* **WHAT IS EXPECTED**
If a line below contains the string "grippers", copy it out.

* **AVAILABLE DATA**
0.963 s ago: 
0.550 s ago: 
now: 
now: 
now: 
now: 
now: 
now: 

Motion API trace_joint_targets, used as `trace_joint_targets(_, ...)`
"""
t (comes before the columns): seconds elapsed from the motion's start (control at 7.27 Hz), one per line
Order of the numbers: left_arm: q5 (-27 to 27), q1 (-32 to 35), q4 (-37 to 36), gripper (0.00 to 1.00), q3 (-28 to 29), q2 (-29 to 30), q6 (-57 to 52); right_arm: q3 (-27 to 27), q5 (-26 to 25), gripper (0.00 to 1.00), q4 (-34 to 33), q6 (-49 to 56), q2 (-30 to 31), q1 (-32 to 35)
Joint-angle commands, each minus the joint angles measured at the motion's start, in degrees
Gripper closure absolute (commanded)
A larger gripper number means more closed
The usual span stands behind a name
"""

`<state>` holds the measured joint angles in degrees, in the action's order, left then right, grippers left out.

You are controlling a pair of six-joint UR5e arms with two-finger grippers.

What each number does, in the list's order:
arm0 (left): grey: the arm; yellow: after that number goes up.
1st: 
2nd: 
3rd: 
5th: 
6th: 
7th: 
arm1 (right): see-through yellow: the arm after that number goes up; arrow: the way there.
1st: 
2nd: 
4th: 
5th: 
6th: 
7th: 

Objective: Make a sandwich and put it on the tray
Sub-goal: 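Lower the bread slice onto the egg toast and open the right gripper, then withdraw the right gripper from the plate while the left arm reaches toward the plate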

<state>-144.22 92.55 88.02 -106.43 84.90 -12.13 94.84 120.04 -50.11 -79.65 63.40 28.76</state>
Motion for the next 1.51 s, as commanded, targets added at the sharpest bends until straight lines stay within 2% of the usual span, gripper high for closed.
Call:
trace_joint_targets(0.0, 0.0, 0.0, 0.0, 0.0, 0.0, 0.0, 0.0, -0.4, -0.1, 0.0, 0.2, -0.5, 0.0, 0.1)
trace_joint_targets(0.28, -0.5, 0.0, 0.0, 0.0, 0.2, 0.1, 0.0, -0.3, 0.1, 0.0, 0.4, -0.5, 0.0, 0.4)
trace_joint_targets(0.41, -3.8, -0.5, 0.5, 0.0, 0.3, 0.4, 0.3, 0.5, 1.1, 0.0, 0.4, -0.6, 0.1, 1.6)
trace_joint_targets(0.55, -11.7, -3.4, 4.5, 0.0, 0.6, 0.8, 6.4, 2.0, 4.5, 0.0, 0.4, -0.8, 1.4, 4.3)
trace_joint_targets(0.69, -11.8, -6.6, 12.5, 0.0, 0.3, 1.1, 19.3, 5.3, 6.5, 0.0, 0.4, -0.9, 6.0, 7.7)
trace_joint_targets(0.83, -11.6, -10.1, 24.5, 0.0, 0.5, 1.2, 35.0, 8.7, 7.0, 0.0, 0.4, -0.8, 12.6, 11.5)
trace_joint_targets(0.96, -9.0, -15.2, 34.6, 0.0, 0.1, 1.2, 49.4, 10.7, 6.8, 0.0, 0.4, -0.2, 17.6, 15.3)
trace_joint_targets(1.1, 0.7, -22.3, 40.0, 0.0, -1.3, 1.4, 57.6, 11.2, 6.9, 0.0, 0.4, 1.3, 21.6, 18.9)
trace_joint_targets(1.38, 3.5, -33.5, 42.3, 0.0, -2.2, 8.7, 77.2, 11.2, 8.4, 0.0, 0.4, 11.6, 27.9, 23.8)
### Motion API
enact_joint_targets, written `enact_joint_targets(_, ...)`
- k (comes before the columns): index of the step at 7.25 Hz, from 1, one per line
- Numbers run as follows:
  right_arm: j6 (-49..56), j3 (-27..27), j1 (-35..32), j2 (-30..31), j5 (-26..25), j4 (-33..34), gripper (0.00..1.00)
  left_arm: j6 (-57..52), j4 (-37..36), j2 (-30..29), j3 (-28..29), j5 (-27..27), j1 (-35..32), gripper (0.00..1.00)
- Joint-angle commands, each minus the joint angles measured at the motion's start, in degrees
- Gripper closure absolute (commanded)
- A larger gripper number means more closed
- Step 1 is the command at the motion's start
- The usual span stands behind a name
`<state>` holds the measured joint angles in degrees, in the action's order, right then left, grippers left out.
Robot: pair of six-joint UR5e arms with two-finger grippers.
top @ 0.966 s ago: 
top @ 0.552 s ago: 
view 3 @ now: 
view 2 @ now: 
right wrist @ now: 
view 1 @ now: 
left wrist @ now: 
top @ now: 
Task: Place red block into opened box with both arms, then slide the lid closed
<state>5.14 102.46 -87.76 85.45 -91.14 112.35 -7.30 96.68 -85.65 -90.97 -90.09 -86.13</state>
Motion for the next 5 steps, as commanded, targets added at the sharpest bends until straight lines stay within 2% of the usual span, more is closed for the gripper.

* **SOLUTION TO THIS PROBLEM**
`<state>` holds the measured joint angles in degrees, in the action's order, left then right, grippers left out.
You are controlling a pair of six-joint UR5e arms with two-finger grippers.
`<state>` holds the measured joint angles in degrees, in the action's order, right then left, grippers left out.
Robot: pair of six-joint UR5e arms with two-finger grippers.

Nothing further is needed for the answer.